TASK OBJECTIVE — Would you copy out each line of the records below that includes the word "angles"?

(Stored data)
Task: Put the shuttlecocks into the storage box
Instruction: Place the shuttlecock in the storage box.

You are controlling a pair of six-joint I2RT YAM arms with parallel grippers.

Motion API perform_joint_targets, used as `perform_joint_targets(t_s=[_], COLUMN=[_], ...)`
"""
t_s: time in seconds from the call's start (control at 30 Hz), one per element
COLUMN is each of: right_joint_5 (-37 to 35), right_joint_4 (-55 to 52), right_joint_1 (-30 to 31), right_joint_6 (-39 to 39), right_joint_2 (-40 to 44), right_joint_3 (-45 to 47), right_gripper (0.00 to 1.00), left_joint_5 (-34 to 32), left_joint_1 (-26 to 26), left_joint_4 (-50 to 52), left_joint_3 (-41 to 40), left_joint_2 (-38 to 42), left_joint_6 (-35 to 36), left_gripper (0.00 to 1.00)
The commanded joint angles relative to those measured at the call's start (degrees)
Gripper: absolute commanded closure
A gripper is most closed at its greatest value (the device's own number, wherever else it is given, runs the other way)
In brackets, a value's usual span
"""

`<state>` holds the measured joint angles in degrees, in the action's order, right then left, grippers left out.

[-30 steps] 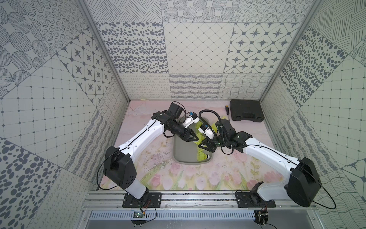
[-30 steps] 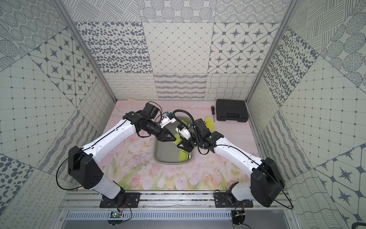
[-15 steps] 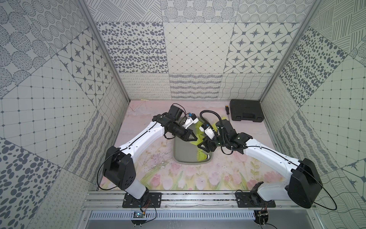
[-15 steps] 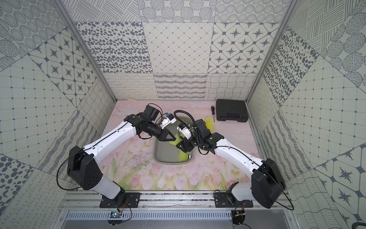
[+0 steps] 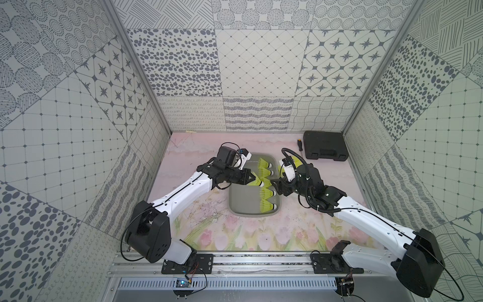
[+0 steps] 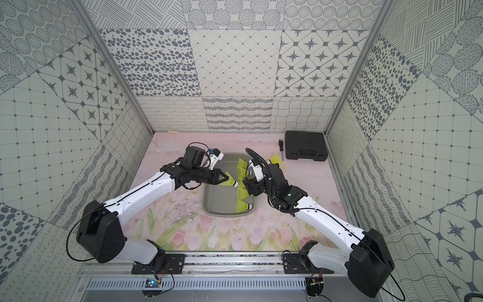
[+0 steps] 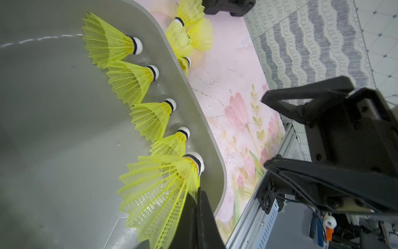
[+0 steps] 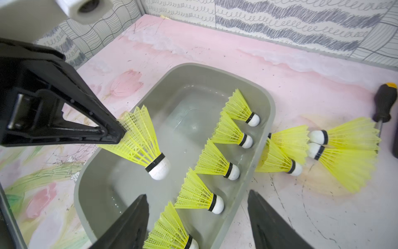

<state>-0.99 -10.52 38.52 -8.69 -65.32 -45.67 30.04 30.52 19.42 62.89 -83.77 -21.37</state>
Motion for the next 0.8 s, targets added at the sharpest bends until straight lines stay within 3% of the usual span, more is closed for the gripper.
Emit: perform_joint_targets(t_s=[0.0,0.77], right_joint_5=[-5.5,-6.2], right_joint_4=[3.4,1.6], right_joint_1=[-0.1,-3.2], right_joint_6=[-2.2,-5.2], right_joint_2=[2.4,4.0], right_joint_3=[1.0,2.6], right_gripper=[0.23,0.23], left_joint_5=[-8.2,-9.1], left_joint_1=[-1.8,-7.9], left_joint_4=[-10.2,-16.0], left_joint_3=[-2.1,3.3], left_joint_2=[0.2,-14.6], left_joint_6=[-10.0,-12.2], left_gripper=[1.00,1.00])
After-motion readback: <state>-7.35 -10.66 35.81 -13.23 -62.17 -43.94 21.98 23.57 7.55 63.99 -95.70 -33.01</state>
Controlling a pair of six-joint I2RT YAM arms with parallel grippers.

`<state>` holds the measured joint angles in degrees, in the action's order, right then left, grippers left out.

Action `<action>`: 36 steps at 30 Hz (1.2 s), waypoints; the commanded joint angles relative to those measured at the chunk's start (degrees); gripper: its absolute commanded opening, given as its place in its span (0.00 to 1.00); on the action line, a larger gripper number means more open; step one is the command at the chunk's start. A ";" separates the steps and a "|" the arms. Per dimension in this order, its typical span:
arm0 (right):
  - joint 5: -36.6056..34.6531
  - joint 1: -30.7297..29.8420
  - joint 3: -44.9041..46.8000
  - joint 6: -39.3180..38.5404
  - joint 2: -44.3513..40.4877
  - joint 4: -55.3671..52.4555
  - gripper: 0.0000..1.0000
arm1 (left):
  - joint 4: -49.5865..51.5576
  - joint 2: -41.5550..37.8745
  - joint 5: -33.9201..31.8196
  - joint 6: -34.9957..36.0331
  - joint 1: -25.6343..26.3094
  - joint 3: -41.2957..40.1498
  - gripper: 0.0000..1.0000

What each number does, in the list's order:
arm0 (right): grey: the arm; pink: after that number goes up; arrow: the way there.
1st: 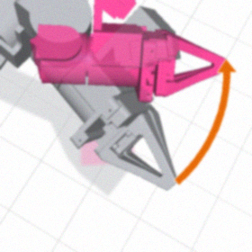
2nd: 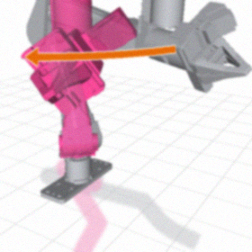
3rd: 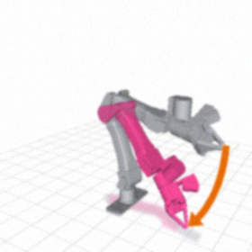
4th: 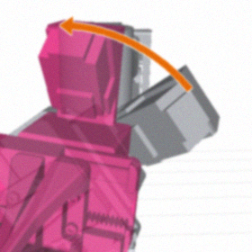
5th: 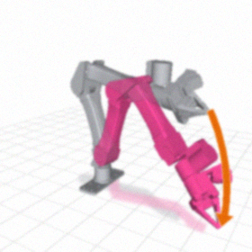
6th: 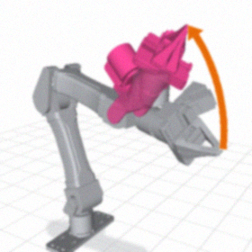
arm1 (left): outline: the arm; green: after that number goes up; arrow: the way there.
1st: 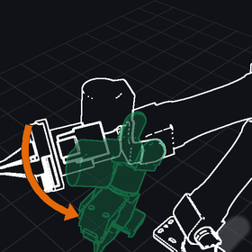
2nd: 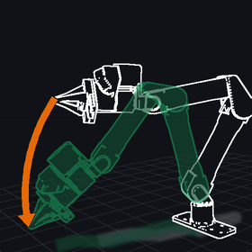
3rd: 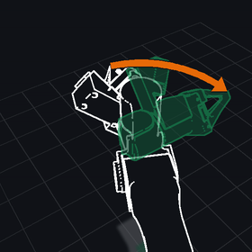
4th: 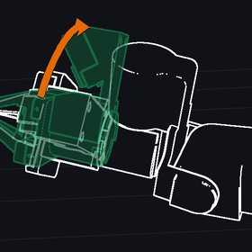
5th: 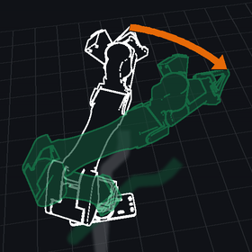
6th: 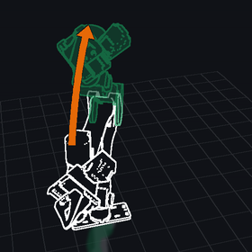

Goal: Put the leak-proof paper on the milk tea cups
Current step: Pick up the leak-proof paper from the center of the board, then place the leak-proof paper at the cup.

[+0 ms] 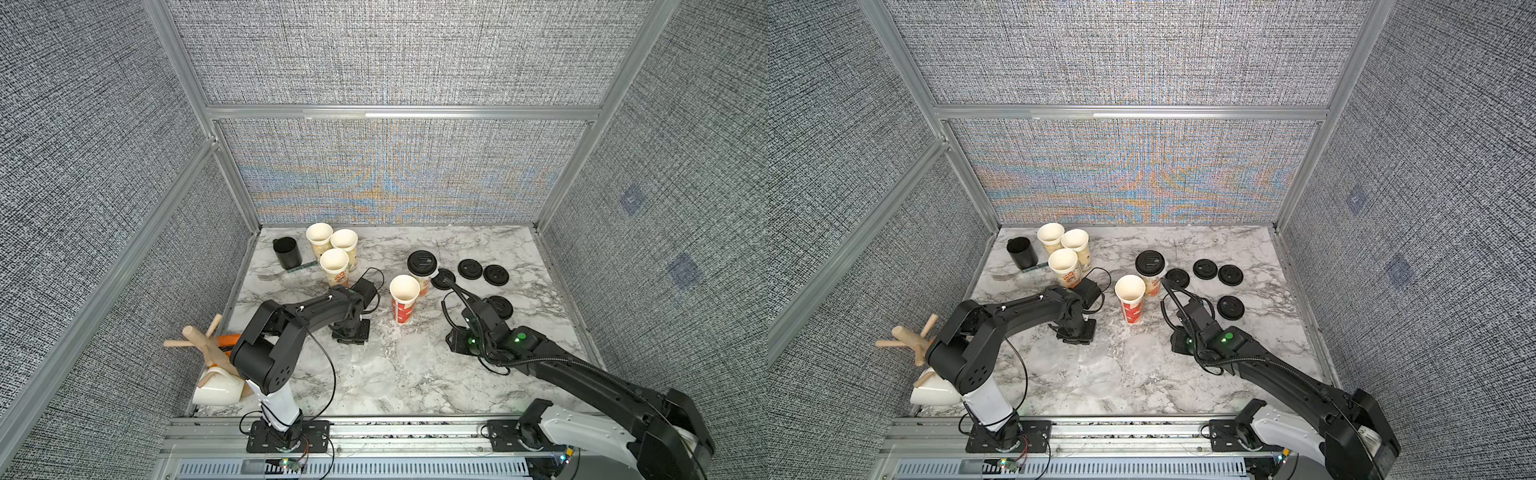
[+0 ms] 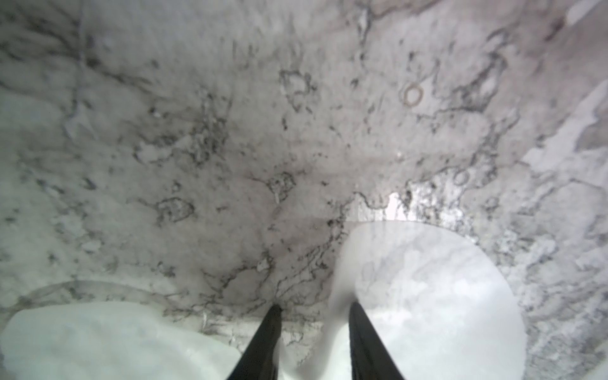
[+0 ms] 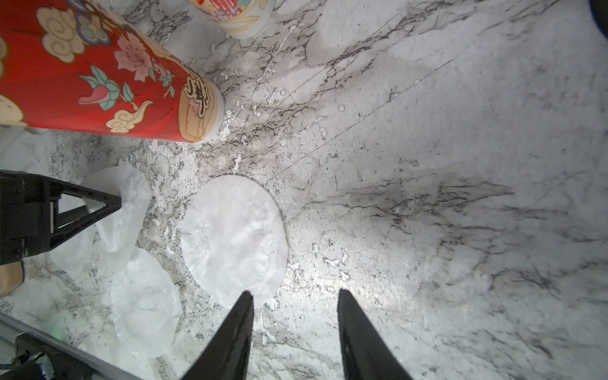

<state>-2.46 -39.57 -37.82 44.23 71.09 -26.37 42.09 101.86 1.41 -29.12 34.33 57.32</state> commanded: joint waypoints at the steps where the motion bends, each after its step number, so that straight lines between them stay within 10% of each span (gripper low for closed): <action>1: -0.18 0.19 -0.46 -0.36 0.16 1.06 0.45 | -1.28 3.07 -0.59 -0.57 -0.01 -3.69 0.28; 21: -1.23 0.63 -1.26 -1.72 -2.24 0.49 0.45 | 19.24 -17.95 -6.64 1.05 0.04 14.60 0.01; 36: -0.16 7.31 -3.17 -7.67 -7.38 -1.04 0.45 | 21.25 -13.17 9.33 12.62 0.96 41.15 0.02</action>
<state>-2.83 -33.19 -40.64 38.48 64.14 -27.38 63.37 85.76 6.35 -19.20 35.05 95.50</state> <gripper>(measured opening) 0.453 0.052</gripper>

OUTPUT BELOW —
The commanded joint angles relative to those measured at the call's start (degrees)
`<state>` holds the measured joint angles in degrees, in the action's order, right then left, grippers left out.
`<state>` holds the measured joint angles in degrees, in the action's order, right then left, grippers left out.
Action `<action>`: 36 steps at 30 Hz (1.2 s), waypoints; the commanded joint angles relative to those measured at the chunk's start (degrees); gripper: its absolute commanded opening, given as its place in its span (0.00 to 1.00); on the action line, a larger gripper number means more open; step one is the command at the chunk's start. A ";" separates the steps and a "|" the arms. Per dimension in this order, its typical span:

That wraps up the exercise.